### Aim of the exercise
Search the data for the word "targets" and copy out every line that has it.

(Saved data entries)

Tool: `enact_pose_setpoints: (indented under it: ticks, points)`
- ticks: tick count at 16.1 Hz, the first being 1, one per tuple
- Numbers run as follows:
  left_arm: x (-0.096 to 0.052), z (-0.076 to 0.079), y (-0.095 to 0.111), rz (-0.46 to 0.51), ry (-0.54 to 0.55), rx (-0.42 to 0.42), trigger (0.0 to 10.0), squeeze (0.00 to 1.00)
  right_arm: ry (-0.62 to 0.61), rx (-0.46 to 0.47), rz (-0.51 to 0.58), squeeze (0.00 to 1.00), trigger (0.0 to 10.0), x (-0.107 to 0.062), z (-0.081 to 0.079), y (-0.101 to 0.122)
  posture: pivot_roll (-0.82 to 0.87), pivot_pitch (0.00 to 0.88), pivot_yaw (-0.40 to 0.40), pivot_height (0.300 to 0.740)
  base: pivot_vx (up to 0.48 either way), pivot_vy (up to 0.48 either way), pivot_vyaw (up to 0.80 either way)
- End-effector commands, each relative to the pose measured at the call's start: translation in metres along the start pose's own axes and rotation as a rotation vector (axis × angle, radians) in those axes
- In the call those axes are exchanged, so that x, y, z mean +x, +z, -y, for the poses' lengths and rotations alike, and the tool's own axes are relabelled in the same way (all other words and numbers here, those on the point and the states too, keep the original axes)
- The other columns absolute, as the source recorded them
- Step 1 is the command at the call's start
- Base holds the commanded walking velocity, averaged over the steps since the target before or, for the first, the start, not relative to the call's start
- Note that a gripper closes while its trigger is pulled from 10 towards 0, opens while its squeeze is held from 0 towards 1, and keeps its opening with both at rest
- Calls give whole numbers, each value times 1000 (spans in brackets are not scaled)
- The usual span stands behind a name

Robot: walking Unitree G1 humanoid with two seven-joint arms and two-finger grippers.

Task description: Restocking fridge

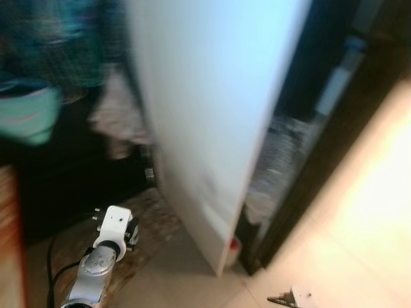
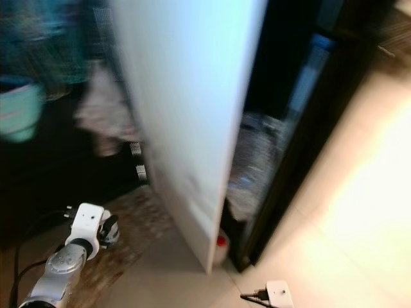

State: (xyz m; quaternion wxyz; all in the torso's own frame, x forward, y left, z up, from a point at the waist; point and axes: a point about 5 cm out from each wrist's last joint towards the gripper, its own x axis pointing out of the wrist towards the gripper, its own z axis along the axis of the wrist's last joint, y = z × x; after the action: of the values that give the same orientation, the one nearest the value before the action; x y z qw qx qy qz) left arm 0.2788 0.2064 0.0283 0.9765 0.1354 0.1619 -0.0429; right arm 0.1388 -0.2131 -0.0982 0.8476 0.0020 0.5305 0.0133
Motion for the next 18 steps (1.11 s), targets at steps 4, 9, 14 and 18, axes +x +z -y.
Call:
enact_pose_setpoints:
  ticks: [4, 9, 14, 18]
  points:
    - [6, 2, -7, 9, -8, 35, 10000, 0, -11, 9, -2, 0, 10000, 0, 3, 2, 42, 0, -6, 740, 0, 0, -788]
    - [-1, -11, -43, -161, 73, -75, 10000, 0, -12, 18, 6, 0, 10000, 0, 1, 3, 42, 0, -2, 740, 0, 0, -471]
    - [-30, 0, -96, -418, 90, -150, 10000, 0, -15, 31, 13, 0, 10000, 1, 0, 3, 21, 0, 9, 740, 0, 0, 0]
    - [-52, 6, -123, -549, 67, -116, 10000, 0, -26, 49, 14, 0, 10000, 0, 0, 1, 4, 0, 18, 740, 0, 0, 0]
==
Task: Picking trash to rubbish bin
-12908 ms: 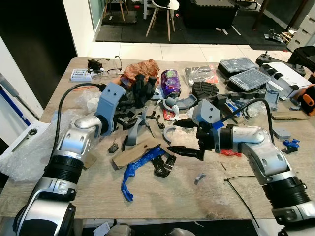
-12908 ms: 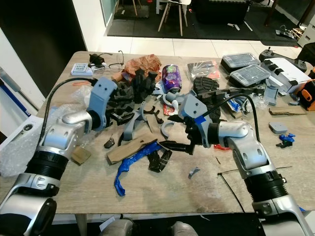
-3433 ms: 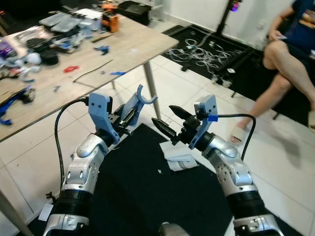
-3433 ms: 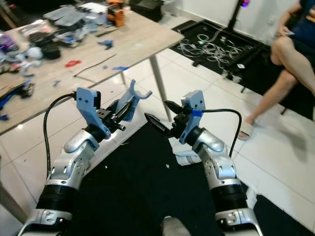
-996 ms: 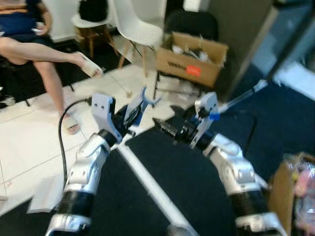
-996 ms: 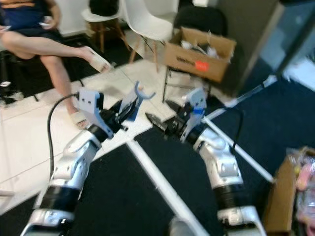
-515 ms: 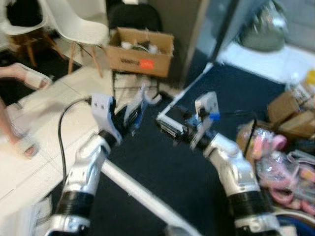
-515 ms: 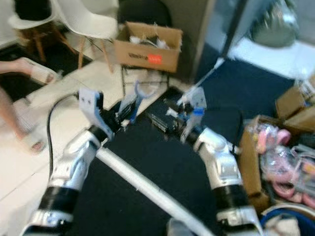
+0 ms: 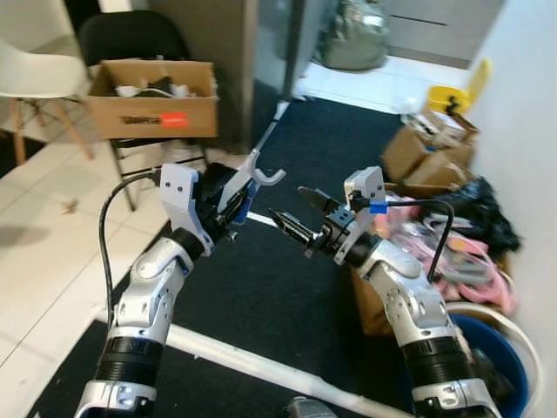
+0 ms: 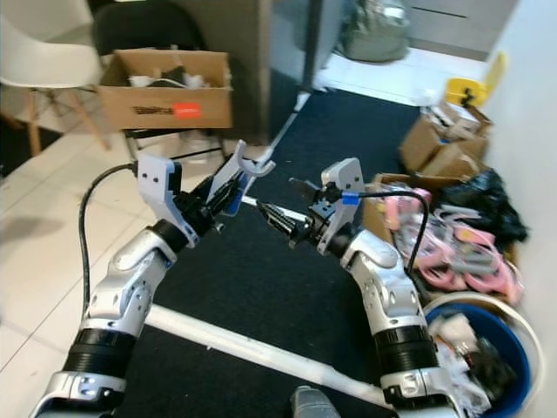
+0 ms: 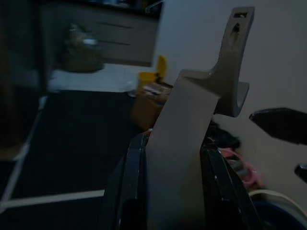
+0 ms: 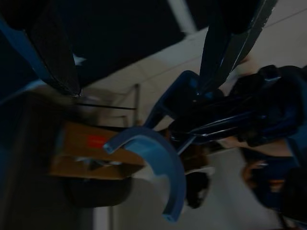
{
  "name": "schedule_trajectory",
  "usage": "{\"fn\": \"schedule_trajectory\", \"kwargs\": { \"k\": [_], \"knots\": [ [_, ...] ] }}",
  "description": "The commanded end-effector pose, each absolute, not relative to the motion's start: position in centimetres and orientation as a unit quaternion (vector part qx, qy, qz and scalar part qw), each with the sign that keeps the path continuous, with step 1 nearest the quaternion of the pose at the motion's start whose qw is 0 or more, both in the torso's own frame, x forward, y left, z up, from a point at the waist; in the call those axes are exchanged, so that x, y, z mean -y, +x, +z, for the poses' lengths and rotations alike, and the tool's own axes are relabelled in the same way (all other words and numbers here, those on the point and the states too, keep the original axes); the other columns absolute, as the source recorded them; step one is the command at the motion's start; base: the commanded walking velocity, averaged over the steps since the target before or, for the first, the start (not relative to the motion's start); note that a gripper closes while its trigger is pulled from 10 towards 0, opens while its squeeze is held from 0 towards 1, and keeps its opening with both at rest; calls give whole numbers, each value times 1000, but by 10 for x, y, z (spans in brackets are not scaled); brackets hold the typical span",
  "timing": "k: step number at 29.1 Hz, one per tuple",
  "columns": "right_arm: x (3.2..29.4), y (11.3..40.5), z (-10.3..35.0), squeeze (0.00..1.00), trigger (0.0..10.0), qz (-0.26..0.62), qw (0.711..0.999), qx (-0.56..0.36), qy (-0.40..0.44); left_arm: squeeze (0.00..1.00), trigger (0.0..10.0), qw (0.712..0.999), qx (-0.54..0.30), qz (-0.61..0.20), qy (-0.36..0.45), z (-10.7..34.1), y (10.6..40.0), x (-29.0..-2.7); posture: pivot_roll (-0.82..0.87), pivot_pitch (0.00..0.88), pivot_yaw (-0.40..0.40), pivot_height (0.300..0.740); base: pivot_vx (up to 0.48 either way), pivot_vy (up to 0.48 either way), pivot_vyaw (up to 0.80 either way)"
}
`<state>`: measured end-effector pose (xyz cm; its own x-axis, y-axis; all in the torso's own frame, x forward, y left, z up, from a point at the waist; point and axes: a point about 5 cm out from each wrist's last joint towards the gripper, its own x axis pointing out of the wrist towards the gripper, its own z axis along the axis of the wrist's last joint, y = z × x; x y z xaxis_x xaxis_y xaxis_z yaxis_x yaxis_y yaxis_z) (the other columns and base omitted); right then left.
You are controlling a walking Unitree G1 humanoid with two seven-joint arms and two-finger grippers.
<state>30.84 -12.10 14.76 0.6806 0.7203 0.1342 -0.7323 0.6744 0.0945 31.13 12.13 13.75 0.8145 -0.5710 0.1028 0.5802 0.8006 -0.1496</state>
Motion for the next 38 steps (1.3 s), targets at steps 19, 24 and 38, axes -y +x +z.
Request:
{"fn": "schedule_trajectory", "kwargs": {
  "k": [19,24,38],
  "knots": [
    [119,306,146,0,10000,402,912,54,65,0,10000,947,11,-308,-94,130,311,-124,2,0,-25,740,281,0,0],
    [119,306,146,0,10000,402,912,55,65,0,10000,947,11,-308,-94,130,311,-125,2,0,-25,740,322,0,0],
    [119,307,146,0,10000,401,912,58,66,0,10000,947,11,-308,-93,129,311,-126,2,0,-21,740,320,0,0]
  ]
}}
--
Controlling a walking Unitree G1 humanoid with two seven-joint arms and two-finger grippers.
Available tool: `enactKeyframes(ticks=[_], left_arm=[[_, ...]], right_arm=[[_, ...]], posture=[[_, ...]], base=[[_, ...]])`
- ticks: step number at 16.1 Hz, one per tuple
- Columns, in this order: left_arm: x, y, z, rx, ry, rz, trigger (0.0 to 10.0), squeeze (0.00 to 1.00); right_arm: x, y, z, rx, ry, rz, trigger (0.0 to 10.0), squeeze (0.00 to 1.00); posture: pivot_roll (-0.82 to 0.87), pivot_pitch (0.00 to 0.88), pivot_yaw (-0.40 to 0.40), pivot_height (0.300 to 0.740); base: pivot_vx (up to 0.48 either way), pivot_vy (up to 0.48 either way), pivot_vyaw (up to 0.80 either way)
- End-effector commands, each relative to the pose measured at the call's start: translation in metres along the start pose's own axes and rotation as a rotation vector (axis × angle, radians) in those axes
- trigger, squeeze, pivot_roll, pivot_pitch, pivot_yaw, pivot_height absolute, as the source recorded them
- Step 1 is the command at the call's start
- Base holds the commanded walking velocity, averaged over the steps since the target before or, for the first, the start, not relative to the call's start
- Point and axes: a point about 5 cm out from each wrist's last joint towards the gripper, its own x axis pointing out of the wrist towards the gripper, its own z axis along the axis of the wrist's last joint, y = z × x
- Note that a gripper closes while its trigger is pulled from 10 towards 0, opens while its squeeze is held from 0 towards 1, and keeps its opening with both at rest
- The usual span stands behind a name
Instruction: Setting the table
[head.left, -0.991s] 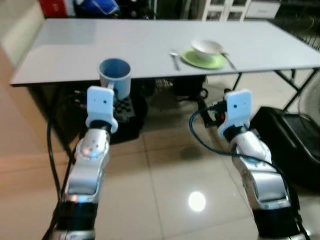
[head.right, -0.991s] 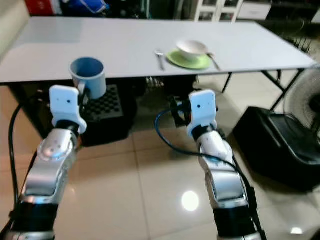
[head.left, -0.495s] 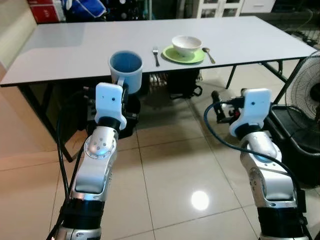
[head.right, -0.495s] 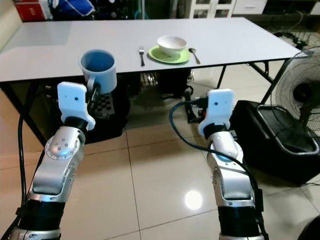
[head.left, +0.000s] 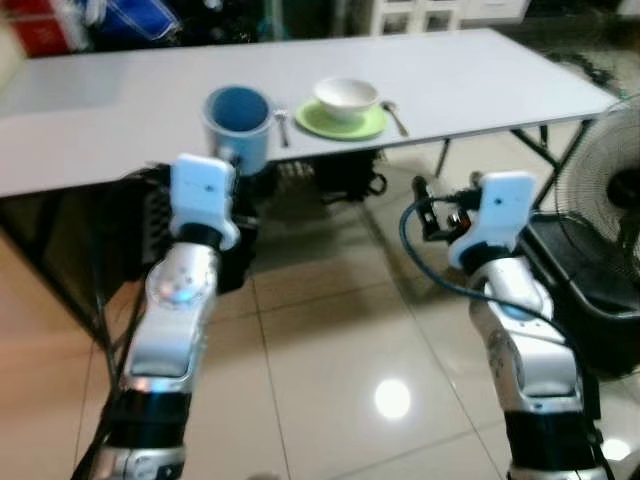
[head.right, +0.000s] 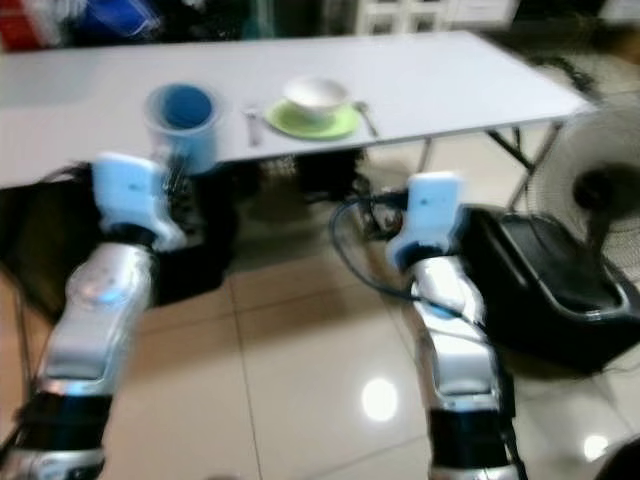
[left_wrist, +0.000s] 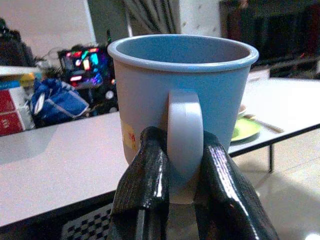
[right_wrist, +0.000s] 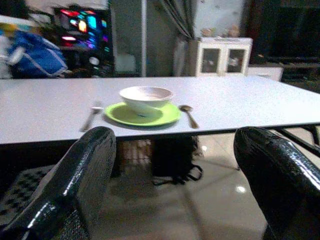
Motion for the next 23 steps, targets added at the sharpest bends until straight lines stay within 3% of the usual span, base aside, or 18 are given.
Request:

### Completed task
Motion for the next 18 steps (1.11 s), targets at steps 4, 9, 14 and 18, axes +x +z -y.
Motion for the next 38 steps (1.3 s), targets at steps 19, 24 and 38, axes -y +x +z.
Motion for the next 23 steps, targets added at the sharpest bends until straight lines stay within 3% of the usual span, base aside, or 18 are given.

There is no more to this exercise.